En 1912, après avoir divorcé de Walden après deux ans de séparation, elle se lia avec Gottfried Benn. Mais le tournant de son œuvre vient du choc de la mort tragique le 7 mai1904 de son ami le plus intime, Peter Hille, qui fut aussi son mentor. Un courant mystique l’envahit désormais qui se traduira par l’écriture des ballades hébraïques et sa plongée dans les contes orientaux. « Mon cœur » et sa transformation en Prince de Thèbes seront sa rédemption.
En 1913 elle voyagera à Saint-Pétersbourg et Moscou. Quand la première guerre mondiale éclate, elle pressent la mise au tombeau de la culture européenne et farouche pacifiste, elle s’enfuit en Suisse où elle côtoie le mouvement dadaïste. En 1920 elle sort de l’anonymat avec la publication de six volumes de poèmes, des livres avec ses lithographies (Thèbes), et l’admiration du metteur en scène Max Reinhardt qui monte ses pièces, ses dessins sont exposés. Elle est intronisée chef de l’expressionnisme. Mais au lieu de rentrer dans ce nouveau rôle, elle reste une clocharde refusant tout ordre établi.
La mort de son fils Paul de tuberculose, en 1927, la foudroie et elle commence à se retirer du monde
Scandaleuse elle était pour tous, et les nazis la qualifièrent de « juive pornographique » et voulaient sa tête. Elle avait toujours su que la bête immonde viendrait la dévorer, alors elle émigra en Suisse à Zürich, en avril 1933. En 1932 elle avait reçu le prestigieux prix de littérature Kleist !
Sa nationalité allemande lui sera retirée en 1938.
Berlin se changea peu à peu en Jérusalem, et elle se replongea dans sa culture juive et biblique. Et après des allers-retours en Palestine en 1934 et 1937, elle s’y fixa en 1939 à plus de soixante-dix ans.
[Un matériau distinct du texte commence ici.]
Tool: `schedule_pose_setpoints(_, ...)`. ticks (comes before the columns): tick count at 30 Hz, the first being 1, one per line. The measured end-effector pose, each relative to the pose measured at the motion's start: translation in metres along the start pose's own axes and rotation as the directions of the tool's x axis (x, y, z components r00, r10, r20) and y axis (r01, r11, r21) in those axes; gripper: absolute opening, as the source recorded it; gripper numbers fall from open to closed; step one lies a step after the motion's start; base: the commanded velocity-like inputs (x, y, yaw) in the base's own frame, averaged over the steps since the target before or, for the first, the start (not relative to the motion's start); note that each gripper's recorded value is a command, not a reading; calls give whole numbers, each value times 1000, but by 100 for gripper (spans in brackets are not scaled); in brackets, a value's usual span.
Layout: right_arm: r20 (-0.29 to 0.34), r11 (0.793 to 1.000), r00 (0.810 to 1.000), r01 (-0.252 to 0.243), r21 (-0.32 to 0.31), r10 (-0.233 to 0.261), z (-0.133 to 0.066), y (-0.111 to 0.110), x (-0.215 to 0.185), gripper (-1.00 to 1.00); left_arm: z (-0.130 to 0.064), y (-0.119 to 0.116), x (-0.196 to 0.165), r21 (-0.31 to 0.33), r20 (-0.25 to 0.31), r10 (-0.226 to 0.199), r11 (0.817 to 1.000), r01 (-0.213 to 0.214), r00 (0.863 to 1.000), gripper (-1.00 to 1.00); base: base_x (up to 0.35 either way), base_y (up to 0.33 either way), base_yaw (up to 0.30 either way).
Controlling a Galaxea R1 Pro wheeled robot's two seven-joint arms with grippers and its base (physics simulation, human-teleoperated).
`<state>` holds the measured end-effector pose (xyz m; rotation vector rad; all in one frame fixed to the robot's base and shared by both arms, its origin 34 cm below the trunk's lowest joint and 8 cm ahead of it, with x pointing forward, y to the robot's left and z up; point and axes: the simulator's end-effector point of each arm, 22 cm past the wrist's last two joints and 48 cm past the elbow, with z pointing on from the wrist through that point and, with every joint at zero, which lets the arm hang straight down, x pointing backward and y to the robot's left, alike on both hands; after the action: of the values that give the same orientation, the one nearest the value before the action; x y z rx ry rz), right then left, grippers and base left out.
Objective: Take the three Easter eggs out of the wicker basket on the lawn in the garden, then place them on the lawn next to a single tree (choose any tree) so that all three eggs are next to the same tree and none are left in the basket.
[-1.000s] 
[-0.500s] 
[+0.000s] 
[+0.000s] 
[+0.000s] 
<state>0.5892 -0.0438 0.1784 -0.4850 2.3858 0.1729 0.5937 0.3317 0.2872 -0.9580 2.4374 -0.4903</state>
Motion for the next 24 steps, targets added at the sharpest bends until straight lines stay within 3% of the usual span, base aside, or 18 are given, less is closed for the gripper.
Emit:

De l’holocauste subit par son peuple, passe des thèmes bibliques et l’exaltation du moi « Ich und ich ».
Je vais aller au jardin de Gethsemani et prier pour vos enfants.
La terre sainte ne fut pas à la hauteur de ses espérances, et là aussi pauvre et solitaire, elle survivait par la lecture – la première autorisée le 20 juillet 1941 à 72 ans -, de ses poèmes et par une bourse d’un tout petit éditeur, Salman Schocken. Elle vivait au milieu d’illusions, de ses délires – elle écrivait des lettres complètement folles à Goebbels, à Mussolini, pour sauver son peuple – et de son immense misère et solitude. L’ingratitude de son peuple la blessa profondément.
Ses appels incessants pour faire la paix entre Arabes et Juifs étaient fort mal reçus. Et quand elle allait dans les synagogues orthodoxes elle s’asseyait toujours parmi les hommes. Ses derniers textes, «Mon piano bleu» (1943) paru à 330 exemplaires en tout et pour tout, et «je et je» ne fus pas compris du tout. Else Lasker-Schüler mourut d’une crise cardiaque le 22 janvier 1945 à 7 heures vingt-cinq, et elle fut enterrée sur le mont des Oliviers.
«Dieu n’est pas un petit-bourgeois» disait-elle vers sa fin.